I was furious. Then terrified.

I’d just bet my career pivot on something AI could now do for free. I could see exactly what was coming: I was about to become completely irrelevant. Redundant. Commoditized. Left behind.

That night, I made a decision that probably looked insane from the outside. Rather than resisting AI, I would embrace it.

I went all-in on AI. Not dabbling. Not experimenting on the side. Full obsession mode.

8-10 hours a day. Seven days a week. Every new tool, every capability, every possibility. It started as fear and urgency, but then something shifted. I’ve always been a learner, deeply curious about tools and technology. With AI, there was something new every single day. I’d wake up, and it felt like Christmas morning.

But I had a problem. A real one.

I was doing one-on-one AI consulting - helping people use AI better in their workflows and daily life. It was working. People were getting results. The feedback was great. But my sessions were completely unscripted. I was flying without a plan, just responding in the moment.

One day, someone asked me to explain exactly how I got my results. How did I know what was working in my sessions?

I couldn’t answer. I just... did stuff that worked. But I had no idea why. This was a problem, because if I didn’t understand what I was doing, I couldn’t replicate it and scale it.

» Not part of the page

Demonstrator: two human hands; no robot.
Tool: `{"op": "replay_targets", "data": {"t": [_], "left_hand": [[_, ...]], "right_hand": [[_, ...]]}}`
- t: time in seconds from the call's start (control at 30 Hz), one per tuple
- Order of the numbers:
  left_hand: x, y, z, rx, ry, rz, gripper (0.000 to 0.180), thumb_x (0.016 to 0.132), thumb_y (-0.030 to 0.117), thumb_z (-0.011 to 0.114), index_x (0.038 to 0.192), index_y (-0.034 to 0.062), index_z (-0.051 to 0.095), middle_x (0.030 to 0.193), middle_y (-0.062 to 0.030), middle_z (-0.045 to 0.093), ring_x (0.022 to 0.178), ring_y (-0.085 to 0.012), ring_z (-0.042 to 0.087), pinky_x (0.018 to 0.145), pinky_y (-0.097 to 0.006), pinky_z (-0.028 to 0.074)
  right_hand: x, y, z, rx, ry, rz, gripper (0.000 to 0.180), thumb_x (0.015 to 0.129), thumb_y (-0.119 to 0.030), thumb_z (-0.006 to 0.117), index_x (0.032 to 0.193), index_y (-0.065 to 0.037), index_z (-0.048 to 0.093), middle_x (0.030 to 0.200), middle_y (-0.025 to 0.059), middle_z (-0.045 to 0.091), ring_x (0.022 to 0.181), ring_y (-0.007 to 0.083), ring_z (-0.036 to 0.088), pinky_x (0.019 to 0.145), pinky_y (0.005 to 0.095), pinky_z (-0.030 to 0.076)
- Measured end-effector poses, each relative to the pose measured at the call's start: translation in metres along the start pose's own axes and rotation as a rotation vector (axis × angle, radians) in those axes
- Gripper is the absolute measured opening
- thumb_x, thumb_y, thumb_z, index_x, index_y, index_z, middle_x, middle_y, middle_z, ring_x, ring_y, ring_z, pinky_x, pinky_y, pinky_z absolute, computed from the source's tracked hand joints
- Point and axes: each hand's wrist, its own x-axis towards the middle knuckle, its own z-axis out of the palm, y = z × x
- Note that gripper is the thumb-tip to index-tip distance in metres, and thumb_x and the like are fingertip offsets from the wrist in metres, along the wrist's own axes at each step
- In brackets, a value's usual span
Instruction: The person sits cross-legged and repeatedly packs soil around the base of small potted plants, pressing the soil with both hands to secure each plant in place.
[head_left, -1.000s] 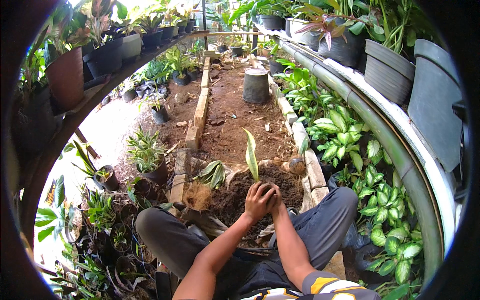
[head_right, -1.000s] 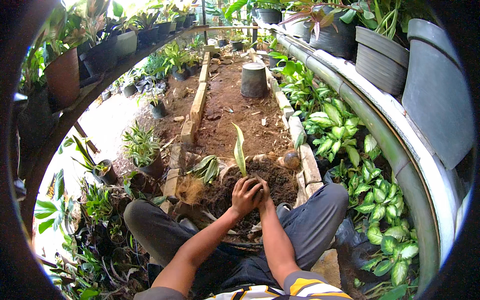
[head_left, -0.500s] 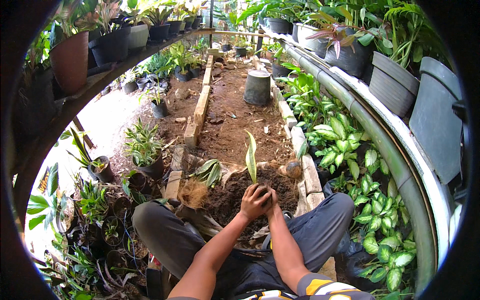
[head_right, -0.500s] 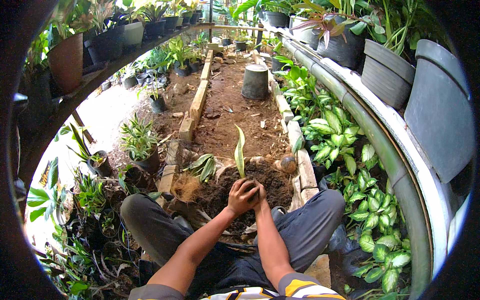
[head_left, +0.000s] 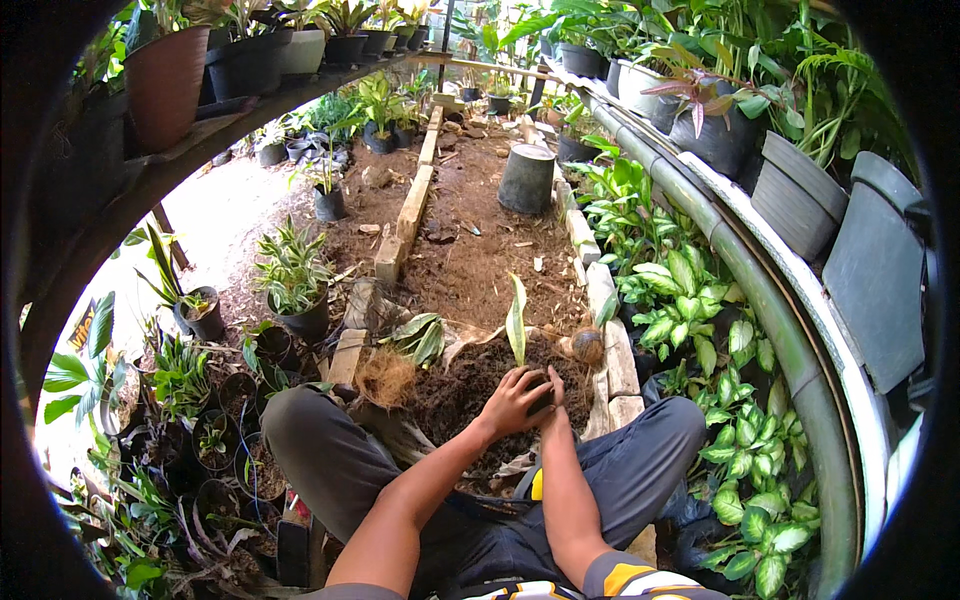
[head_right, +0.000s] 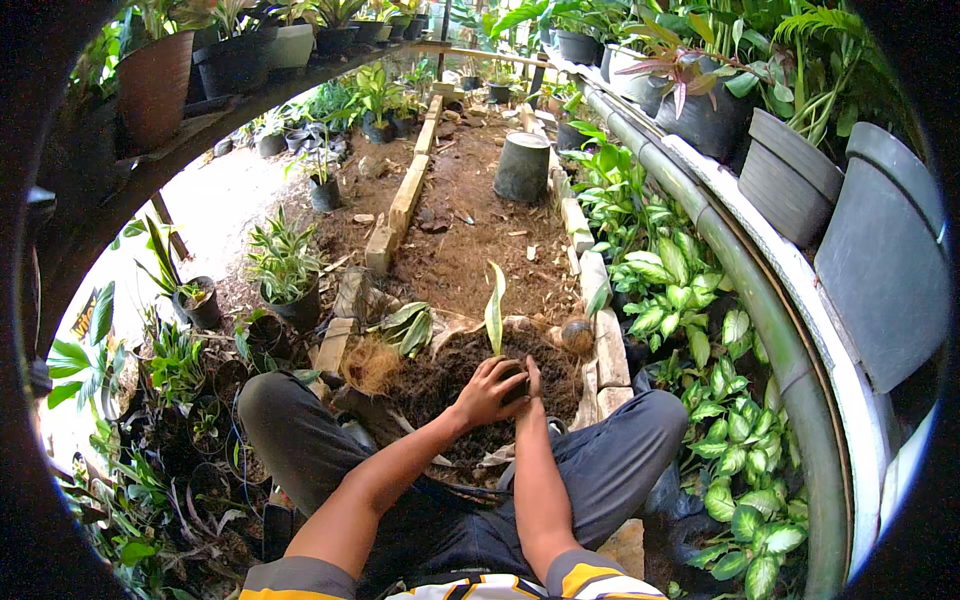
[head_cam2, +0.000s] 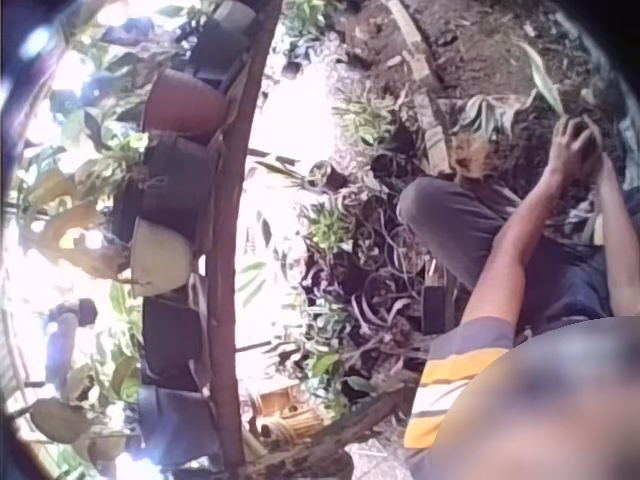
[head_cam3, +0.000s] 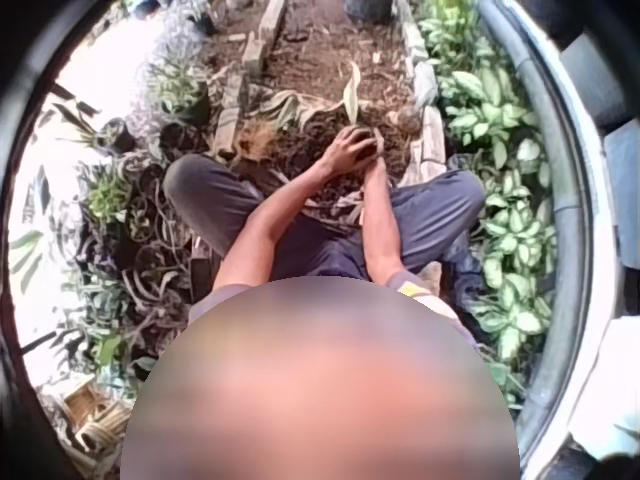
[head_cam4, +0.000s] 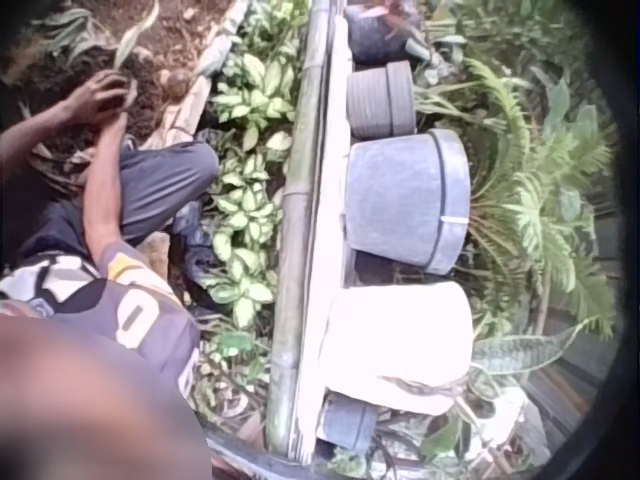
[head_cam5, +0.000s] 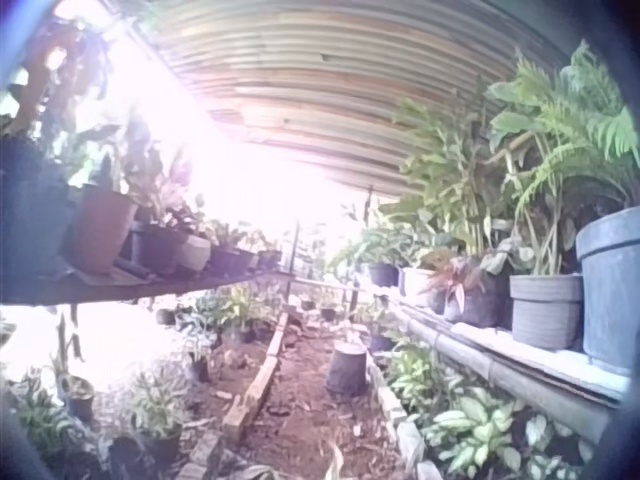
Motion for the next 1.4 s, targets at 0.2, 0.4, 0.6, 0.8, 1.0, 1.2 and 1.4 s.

So I did what any obsessive person would do. I took about 10 transcripts from my client sessions and started having long, iterative conversations with AI. I’d upload them, ask questions, have AI ask me questions back, go deeper. Hours of back-and-forth.

That’s when I found it: one phrase kept appearing over and over.

People kept telling me: “You just think about AI differently.”

Holy shit. This was it.

I went deep and built out this whole framework - all the ways I think about AI differently, all the principles. However, it wasn’t quite what I needed. It was great for a keynote, maybe. But it wasn’t tangible. It wasn’t something people could actually use.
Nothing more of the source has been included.